Best possible outcome is that when he proposes the idea to Jefferson Davis and Samuel Cooper, that it ends right then and there, and that Longstreet's Corps gets shipped off none the less to Eastern Mississippi to join the push to relieve Vicksburg. If Lee wants to dare a sortie north at that point even a Defeat is less devastating as it would keep the Union Army distracted from Virginia, and Longstreet is still going where he might actually do some good.
So instead of having it do something that might actually have some possibility of influencing the Confederacy's fate, we send it to be unused* under an inferior commander**, further from anything that could lead to a significant consequence in the unfolding of the war***?

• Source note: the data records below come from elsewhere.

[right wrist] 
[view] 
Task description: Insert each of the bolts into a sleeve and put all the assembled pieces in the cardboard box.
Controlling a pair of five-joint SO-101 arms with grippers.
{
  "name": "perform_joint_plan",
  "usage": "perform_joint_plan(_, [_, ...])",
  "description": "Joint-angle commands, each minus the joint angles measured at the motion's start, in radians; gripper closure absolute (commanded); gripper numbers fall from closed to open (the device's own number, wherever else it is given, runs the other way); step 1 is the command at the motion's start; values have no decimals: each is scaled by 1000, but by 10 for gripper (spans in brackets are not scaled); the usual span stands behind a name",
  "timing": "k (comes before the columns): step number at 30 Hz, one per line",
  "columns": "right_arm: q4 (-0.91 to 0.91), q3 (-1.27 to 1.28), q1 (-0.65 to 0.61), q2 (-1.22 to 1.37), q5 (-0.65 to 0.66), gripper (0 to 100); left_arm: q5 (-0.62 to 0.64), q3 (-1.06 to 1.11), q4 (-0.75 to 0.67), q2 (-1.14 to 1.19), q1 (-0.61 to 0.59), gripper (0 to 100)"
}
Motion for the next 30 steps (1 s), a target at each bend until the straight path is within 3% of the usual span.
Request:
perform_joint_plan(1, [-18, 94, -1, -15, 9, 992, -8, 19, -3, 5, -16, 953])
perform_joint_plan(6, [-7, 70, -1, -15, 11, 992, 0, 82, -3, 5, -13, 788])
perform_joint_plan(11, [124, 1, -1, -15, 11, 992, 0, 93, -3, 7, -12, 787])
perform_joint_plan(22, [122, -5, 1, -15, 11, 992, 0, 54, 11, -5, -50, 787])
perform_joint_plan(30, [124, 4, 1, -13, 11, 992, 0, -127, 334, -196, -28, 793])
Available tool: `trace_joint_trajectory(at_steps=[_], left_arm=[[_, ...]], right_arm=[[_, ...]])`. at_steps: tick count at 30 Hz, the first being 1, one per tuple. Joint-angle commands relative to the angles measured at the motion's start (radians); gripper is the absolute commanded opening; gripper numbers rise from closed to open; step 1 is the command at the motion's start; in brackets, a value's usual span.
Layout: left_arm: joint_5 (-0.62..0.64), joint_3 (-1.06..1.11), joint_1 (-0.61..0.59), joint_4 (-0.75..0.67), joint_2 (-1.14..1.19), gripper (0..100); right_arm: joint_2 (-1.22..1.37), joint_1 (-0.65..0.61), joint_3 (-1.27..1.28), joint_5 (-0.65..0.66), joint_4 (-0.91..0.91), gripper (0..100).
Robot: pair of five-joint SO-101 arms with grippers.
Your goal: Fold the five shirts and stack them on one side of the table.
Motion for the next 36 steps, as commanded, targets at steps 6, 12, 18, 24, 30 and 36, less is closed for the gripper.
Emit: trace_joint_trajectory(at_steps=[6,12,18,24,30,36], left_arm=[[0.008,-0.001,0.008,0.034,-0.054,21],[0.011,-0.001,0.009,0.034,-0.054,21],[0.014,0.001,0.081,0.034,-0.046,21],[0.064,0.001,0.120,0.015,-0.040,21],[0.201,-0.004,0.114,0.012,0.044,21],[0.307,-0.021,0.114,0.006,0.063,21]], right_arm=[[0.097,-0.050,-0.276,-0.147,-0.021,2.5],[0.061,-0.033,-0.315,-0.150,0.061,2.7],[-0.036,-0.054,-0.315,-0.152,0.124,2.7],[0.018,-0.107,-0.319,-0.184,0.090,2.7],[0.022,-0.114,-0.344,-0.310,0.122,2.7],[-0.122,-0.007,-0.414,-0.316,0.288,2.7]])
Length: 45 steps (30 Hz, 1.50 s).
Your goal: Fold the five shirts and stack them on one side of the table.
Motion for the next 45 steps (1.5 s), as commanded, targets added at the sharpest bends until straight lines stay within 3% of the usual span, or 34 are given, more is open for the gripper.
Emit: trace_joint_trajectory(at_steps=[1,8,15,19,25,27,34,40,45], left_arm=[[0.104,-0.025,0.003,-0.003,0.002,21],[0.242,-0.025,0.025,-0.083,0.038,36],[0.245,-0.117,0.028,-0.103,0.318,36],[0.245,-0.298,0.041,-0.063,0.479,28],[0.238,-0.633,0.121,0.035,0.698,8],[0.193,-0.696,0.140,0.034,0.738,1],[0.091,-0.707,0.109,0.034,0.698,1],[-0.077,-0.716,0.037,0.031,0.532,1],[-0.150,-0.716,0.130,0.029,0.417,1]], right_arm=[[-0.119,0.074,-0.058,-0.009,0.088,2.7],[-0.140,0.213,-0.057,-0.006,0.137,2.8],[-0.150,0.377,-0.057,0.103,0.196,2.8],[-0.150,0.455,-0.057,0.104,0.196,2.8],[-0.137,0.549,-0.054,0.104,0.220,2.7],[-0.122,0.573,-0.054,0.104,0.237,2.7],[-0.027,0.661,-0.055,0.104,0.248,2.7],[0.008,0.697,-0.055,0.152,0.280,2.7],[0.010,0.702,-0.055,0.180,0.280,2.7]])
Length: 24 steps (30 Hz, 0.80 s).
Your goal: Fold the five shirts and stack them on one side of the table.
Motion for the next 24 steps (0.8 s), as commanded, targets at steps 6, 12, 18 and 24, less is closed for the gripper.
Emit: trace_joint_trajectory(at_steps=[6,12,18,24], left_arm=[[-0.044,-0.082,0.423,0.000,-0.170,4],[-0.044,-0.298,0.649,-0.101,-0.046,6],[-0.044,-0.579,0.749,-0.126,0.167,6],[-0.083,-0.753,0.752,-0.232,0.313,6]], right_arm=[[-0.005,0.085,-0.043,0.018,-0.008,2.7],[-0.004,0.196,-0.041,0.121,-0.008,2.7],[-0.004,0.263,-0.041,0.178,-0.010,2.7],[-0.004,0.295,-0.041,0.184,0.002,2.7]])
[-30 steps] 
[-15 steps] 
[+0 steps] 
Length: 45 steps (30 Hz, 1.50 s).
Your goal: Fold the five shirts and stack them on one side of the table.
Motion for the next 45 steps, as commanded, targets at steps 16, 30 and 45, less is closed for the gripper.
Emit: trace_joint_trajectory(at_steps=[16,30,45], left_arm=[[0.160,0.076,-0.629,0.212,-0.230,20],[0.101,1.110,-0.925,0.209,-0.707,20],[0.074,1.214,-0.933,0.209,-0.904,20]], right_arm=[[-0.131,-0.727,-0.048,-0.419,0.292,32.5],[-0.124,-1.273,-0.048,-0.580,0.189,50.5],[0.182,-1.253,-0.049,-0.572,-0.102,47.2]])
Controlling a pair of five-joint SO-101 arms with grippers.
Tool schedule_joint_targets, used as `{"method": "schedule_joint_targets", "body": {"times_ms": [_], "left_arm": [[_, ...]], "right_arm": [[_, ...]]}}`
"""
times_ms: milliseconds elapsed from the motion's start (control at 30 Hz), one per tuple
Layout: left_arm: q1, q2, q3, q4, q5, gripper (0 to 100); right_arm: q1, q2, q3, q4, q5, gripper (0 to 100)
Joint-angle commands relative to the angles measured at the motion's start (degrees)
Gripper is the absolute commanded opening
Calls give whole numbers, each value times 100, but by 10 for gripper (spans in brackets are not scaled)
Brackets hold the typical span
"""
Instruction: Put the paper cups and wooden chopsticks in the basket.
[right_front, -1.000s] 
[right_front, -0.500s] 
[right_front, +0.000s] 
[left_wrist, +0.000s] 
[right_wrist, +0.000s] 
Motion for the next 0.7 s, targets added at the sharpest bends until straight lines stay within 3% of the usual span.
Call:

If we're talking once the Campaign Begins, have Lee not give into his General's stupid Glory-driven urge for battle (The Shoes story is a lie that makes no sense, down to the fact a Confederate column had already looted the town days before), and falls back as Longstreet suggested, to the mountains and a better position.
So how long does he sit there while hoping Meade is either so hard pressed by the administration or so stupid that he'll attack regardless of circumstances?
Now that my venting against "Let's assume that OTL was the worst possible scenario." is out of my system:
IMO, the best case scenario is something where Lee can maul the AotP badly enough for the Union to scramble to make up for the damage done to the rather low manpower wise eastern theater - which means taking men away from other theaters, which probably means Rosecrans, which makes life a lot easier on Bragg, which . . . actually does the Confederacy some good.
Best chance of that takes Lee being in a different battlefield than either Gettyburg or Pipe Creek and ideally being reinforced significantly.
* Let's say you send it in the second week of May (when this discussion came up OTL). It won't arrive before the end of the month
at best. Without its trains, because shipping them would take too much time and too much rail capacity.
By that point, the situation sucks.
**: Whatever else you can say about Joe Johnston, his record in the field has fewer victories than Lee, and Lee succeeded at more of his campaign objectives than Johnston.
Men who died in the Gettysburg campaign died in a campaign that inflicted significant losses on the AotP as well. Men who died of disease in Mississippi's swamps while Johnston struggled to convince Davis 23,000 men isn't enough to face Grant died twiddling their thumbs and sniping.
***: I strongly recommend that anyone who hasn't read the thread already read what trice (a better read logistical and strategic student than me) notes in this thread on comparing operations in Tennessee and Missisippi to the eastern theater in the context of how the Confederacy might actually do something to the Union army anyone cares about:
http://civilwartalk.com/threads/confederate-strategy-in-may-june-1863-the-what-ifs.10013/
In brief, though, what is a victory at Vicksburg going to do for the Confederacy? Virtually nothing. Its already essentially cut in two, Tennessee is no better off than OTL, and you just reduced Lee's army to probably less than 50,000 men (Pickett's and Hood's full divisions would be over sixteen thousand veteran infantry, and Lee may or may not get the OTL reinforcements he requested for his offense, so that leaves him without the infantry brigades of Pettigrew and Davis, the cavalry brigades of Grumble Jones, Imboden, Jenkins, and two of Robertson's cavalry regiments) versus an Army of the Potomac that is twice his size or more. And hardly likely to remain idle all summer.
Ignoring any reinforcements Hooker gets, and measuring its strength as of mid-May.
This is not a gain to the Confederacy - even ignoring the supplies captured campaigning in the OTL Gettysburg campaign.
So what triumph do you see Johnston achieving that I'm missing?